Ataque dos cães, apesar de ser um faroeste dramático, é muito mais contemporâneo do que seu gênero pode sugerir. O filme, dirigido por Jane Campion, brinca com o espectador desde questões mais superficiais, como o gênero do filme e o elenco conhecido, até fatores mais velados como a homofobia em detrimento da masculinidade forte e o jogo de inocência entre as relações interpessoais.

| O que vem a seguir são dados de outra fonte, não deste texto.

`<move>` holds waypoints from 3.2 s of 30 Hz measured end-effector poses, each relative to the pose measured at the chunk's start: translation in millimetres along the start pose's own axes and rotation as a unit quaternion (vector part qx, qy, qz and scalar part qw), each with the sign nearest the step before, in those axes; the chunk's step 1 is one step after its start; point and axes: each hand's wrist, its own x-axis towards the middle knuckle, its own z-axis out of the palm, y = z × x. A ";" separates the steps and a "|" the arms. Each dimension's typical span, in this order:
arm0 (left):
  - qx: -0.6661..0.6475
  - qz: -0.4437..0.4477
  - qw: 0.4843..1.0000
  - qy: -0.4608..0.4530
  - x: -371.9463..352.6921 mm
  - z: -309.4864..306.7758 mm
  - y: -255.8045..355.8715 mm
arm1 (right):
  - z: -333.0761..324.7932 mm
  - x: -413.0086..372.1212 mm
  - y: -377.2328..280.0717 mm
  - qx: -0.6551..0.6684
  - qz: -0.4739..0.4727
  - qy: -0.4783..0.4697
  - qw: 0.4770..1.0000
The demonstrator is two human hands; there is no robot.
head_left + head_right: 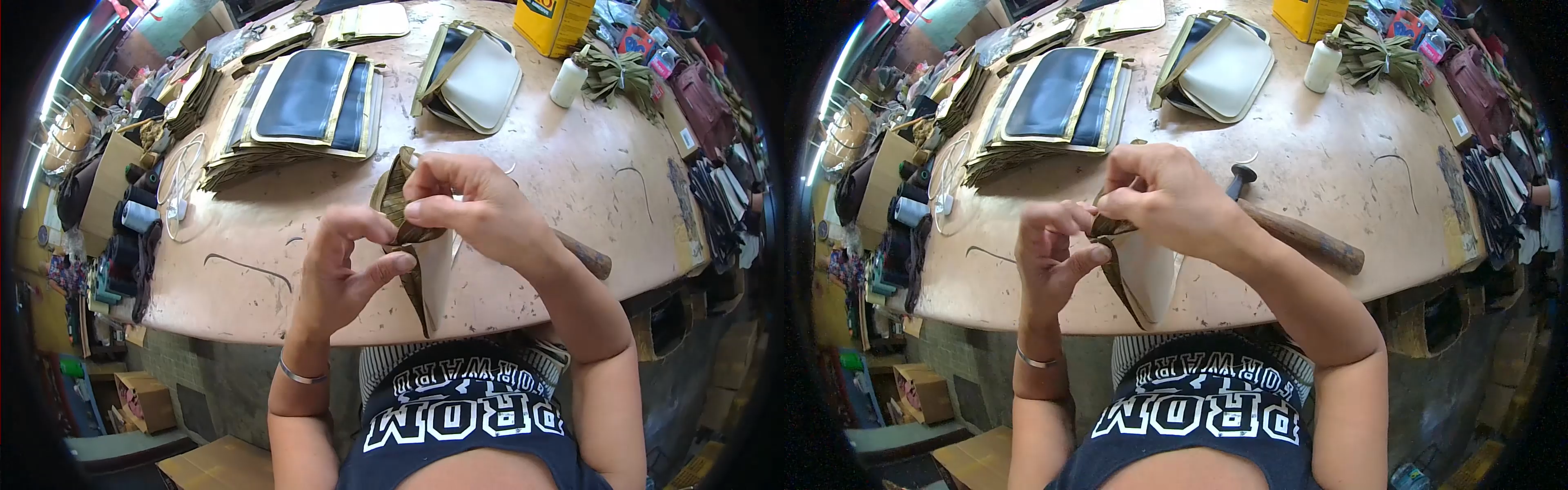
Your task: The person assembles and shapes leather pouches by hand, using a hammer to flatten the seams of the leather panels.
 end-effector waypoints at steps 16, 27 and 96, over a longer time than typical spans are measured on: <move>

Campion nos faz voltar ao clássico western mas sem trazer uma narrativa desgastada, com estereótipos de cowboys infalíveis, duelos com pistolas e a imagem imutável de Clint Eastwood. Ao contrário disso, a diretora e roteirista faz do clássico faroeste uma nova narrativa, trazendo entre linhas todo o complexo por trás da imagem do cowboy garanhão e nos lembrando do que os homens são capazes de fazer para alcançarem seus desejos.

Como primeira impressão, foi muito satisfatório ver o retorno de Benedict Cumberbatch atuando em um personagem mais sério e complexo. Durante o filme, Cumberbatch perdeu sua figura de ator e se tornou completamente o personagem prometido. Isso sem contar com a participação de Kirsten Dunst, nossa eterna Mary Jane, e o mediador da narrativa Kodi Smit-McPhee. Apesar de muitos alegarem que Phil Burbank (Cumberbatch) é o protagonista, no final fica claro que foi Peter (personagem de Kodi) quem moveu toda a história, nos fazendo confiar e nos apegar a uma pessoa que no final nos choca ao mostrar sua verdadeira faceta.

A narrativa é traiçoeira justamente por brincar com esses estereótipos. No filme, Phil aparenta ser a figura clássica do cowboy, sendo um homem destemido e respeitado. Mas sua característica mais forte que passa despercebida entre todos, de tão banal e incrustada que já está em nossas mentes, é o fato de Phil ser um homem viril. Derivado do latim virilis, virilidade refere-se a qualquer das características masculinas associadas positivamente ao vigor, saúde e robustez. E são exatamente esses traços que caracterizavam Phil ao bater os olhos nele.

Já Peter é o oposto dessa imagem, sendo um jovem tranquilo, inteligente, solitário, e às vezes até mesmo visto como vítima. Ele é o tipo de jovem antissocial, que não consegue se encaixar em um grupo de amigos, ainda mora com a mãe, faz flores de papel, e é sofrido devido a morte de seu pai. Em outras palavras, Peter é apresentado como o típico jovem frágil e fraco.

Porém, é exatamente sobre essa armadilha de aparências que faz o filme ser tão cativante. Apesar da narrativa usar muito da impressão que temos dos personagens para nos fazer montar uma perspectiva, na verdade mais importante do que isso é o que não está sendo mostrado nas telas, é tudo aquilo que só existe no momento em que cada um tira uma conclusão própria sobre os personagens.

Enfim, a moral do filme nos lembra do velho ditado de não julgar um livro pela capa porque as aparências enganam. Campion foi mestre em enganar todos os espectadores quando a verdade estava escancarada na tela, nos personagens, nas suas falas, ações, suspiros e simples trocas de olhares.